2,3 millions de lignes de données et 12 tableaux de bord : c'est du concret. Le fait que 4 équipes métier utilisent ses dashboards montre que son travail a un impact business direct.
Pour votre CV : Indiquez toujours le volume de données que vous avez manipulé et l'impact de vos analyses sur les décisions métier.
Le stage chez Decathlon : la data au service du commerce
"Analyse de 2,3 millions de lignes de données de vente pour identifier les tendances saisonnières par catégorie produit"
"Création de 12 tableaux de bord Power BI automatisés, réduisant le temps de reporting de 60 %"
"Développement d'un script Python de nettoyage de données réduisant les erreurs de saisie de 45 %"
La réduction de 60 % du temps de reporting est un résultat que tout manager comprend. Le script de nettoyage montre aussi que Sofiane ne se contente pas de consommer des données propres : il sait les préparer lui même.
Les projets GitHub : la preuve technique
Le premier projet est une analyse exploratoire du marché immobilier parisien avec 50 000 transactions (Python, Pandas, Matplotlib). Le deuxième est un modèle de prédiction de churn client avec un taux de précision de 87 % (scikit learn). Le troisième est un pipeline ETL automatisé connectant une API publique à une base PostgreSQL.
Chaque projet montre une compétence différente : exploration, modélisation prédictive et ingénierie de données. Cette diversité est un atout pour un profil junior qui doit montrer sa polyvalence.
Les compétences techniques : structurées par catégorie
Sofiane organise ses compétences en quatre blocs : langages (Python, SQL, R), visualisation (Power BI, Tableau, Matplotlib), bases de données (PostgreSQL, BigQuery) et outils (Git, Jupyter, Airflow). Cette organisation permet au recruteur de trouver instantanément ce qu'il cherche.
Les erreurs fréquentes sur un CV d'analyste data junior
Lister des outils sans contexte. « Python » seul ne veut rien dire. « Python (Pandas, NumPy, scikit learn) pour l'analyse de 2,3 M de lignes » raconte une histoire.
Ignorer la visualisation. Savoir analyser des données ne suffit pas. Les entreprises veulent des analystes qui savent communiquer leurs résultats de manière visuelle et compréhensible.

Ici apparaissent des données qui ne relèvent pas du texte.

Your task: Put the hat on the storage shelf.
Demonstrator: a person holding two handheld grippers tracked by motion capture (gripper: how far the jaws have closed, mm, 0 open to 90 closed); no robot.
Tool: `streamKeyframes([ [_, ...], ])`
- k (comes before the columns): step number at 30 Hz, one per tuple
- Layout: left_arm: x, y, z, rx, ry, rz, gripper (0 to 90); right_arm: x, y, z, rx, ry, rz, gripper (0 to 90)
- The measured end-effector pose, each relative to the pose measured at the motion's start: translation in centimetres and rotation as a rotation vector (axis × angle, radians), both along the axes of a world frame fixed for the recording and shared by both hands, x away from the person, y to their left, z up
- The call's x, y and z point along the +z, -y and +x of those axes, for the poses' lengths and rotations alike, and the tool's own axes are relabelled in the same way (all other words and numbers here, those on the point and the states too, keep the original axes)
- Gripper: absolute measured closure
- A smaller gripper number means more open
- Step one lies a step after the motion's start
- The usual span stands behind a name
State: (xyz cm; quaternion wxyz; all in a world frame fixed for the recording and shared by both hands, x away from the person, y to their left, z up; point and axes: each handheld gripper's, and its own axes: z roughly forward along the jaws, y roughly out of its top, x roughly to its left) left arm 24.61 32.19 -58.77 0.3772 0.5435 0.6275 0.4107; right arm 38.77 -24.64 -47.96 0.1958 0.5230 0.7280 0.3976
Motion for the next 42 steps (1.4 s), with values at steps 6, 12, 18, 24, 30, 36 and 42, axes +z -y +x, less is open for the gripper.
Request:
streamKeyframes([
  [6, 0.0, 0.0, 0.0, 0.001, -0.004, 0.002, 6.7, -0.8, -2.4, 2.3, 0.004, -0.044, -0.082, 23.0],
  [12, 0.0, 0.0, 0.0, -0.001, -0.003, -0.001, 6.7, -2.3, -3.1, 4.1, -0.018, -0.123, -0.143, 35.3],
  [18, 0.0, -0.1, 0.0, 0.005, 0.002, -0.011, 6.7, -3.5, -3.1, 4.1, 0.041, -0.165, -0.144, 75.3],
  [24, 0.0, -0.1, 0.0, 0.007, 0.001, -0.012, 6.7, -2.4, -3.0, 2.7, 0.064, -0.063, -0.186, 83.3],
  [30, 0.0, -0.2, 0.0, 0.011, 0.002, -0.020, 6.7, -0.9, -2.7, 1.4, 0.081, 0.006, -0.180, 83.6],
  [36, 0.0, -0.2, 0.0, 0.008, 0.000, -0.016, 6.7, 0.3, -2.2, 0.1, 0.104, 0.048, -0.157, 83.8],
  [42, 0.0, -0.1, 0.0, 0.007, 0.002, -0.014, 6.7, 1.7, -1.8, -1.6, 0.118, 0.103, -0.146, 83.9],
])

Ne pas publier ses projets. Un GitHub actif avec des projets documentés vaut plus que n'importe quelle certification. Publiez vos notebooks, commentez votre code, rédigez des README clairs.
Un dernier point
En data, votre CV doit refléter votre approche : structuré, factuel et orienté résultats. Pas de jargon inutile, pas de technologies survolées. Montrez que vous savez transformer des données brutes en décisions éclairées, et les recruteurs viendront à vous.